--- COLLECTED DATA Enclosed Below ---

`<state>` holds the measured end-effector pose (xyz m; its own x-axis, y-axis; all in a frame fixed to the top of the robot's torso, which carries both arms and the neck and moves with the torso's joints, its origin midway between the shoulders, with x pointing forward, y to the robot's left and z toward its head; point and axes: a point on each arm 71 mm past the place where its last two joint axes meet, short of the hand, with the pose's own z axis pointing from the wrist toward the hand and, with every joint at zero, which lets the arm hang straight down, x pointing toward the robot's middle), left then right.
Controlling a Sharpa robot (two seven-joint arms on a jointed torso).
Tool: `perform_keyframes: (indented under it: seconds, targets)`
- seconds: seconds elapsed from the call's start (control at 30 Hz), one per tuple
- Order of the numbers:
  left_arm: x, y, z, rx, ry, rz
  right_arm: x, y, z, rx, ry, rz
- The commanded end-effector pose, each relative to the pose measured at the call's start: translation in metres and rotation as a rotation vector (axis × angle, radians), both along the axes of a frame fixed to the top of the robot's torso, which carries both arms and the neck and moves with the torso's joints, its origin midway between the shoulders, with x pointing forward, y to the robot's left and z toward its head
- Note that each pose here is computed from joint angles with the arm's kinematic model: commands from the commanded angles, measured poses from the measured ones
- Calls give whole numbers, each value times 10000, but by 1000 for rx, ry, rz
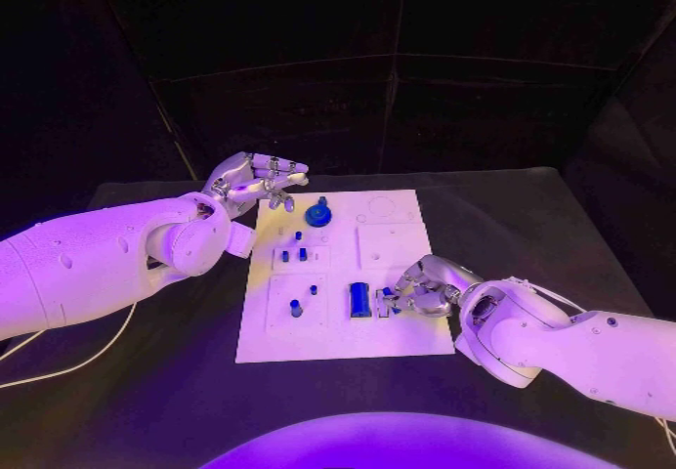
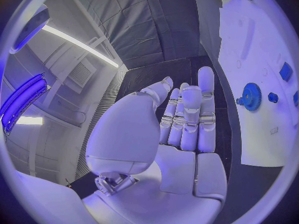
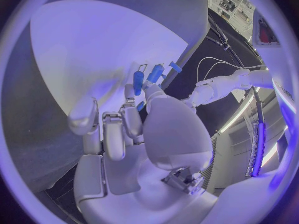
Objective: Assemble the parts on the task board
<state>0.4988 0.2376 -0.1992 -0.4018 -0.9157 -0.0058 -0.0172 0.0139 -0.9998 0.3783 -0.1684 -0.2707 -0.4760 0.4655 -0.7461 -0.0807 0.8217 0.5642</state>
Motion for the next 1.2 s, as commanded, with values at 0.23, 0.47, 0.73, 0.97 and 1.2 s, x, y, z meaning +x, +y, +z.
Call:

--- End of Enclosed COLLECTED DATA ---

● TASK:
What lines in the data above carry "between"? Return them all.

● RESPONSE AREA:
`<state>` holds the measured end-effector pose (xyz m; its own x-axis, y-axis; all in a frame fixed to the top of the robot's torso, which carries both arms and the neck and moves with the torso's joints, its origin midway between the shoulders, with x pointing forward, y to the robot's left and z toward its head; point and axes: a point on each arm 71 mm past the place where its last two joint axes meet, short of the hand, with the pose's own z axis pointing from the wrist toward the hand and, with every joint at zero, which lets the arm hang straight down, x pointing toward the robot's middle), left then right.
- The commanded end-effector pose, each relative to the pose measured at the call's start: translation in metres and rotation as a rotation vector (axis × angle, radians), both along the axes of a frame fixed to the top of the robot's torso, which carries both arms and the neck and moves with the torso's joints, its origin midway between the shoulders, with x pointing forward, y to the robot's left and z toward its head

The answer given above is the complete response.